An obvious locus for the current trend is the Garibaldi as popularized by New York’s Dante; both James Park, drinks director of Toronto’s Mother Cocktail Bar, and Adrienne Stillman, author of Spirited, cite the New York bar as inspiration for their iterations on the garnish trend. But the smiley citrus garnish goes far beyond the Garibaldi. It’s on the Navarrico at Quattro Teste in Lisbon and on L’Ora del Bitter at Camparino in Milan (as a wedge of orange jelly). Smiley slices appear atop Palomas at New York City’s Discolo, Shawnee, Kansas’ Wild Child and Charleston, South Carolina’s Last Saint. The phenomenon has even transcended citrus—smiley passion fruit has been spotted atop a high-concept Pornstar Martini. The style is clearly here to stay. 

As with any good garnish, the smiley citrus is not just about appearances. At Brooklyn’s Fritz Cocktail Bar, the Flapper Fling—made with tequila, Campari, orange juice and crème de cacao—is meant to evoke a Terry’s Chocolate Orange. To emphasize the effect, the drink is finished with an orange slice that’s dusted with freshly grated cacao and then balanced upward. Garnishes “should lead the guests in a direction as far as how you want them to enjoy the drink,” says Fritz beverage director Cody Goldstein. “Having it across the top tells the guests, Hey, I want you to take this and take a bite of it.”

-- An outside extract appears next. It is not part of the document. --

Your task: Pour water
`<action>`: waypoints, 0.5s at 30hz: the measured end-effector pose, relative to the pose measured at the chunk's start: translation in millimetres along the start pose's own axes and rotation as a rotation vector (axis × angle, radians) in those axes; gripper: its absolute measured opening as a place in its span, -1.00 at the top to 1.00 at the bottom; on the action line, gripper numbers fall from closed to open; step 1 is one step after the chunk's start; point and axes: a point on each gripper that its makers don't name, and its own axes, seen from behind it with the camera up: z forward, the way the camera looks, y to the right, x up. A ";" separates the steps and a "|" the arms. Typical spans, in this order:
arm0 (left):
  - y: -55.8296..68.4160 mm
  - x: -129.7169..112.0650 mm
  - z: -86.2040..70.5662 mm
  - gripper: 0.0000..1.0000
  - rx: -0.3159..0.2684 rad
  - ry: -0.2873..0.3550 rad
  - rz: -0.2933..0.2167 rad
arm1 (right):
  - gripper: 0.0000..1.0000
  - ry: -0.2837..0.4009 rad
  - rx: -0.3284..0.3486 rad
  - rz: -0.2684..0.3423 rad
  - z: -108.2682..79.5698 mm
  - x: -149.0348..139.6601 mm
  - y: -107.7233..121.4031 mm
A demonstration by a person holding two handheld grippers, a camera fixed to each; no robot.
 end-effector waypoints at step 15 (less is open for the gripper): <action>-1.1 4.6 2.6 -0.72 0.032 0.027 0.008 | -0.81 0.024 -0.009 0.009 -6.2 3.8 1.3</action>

Similarly, the right-side-up smiley citrus can denote that a drink is dialed-in, or give a bartender more control over how it’s experienced. “If you have a Margarita, my bartenders are always going to give you a wedge [on the side] because some people like a little more lime juice than others,” says Monica Amestoy, bar manager at Portland’s Tusk. “When I put it in the drink, it’s me being, like, No, this is supposed to be this amount of citrus flavor.” Tusk’s Thinking Straight—a nonalcoholic drink made with grapefruit, strawberry shrub and green mint tea—is topped with a smiley salted grapefruit wedge. 

Of course, in the Instagram age, the garnish’s symmetrical aesthetic appeal can’t be overstated. The smiley citrus adds a sense of finesse, according to Park. “The whole look is simplicity, and I believe that cocktail trends are going much more simple over time,” he says. Taking it a step further, Park cuts grapefruit and oranges, like the one that appears on Mother’s Negroni Ristretto, into straight-sided slices instead of angled wedges. “It looks cleaner,” he says.

Meanwhile, at Uncle Nicky’s in Austin, Texas, the choice to serve the Garibaldi with a smiley citrus balanced across the glass is largely a pragmatic one. The wedge—nearly a quarter of an orange—would cause a weight difference if placed on the rim, according to co-owner Nic Yanes. “It’s too large,” Yanes says. Into the glass it goes.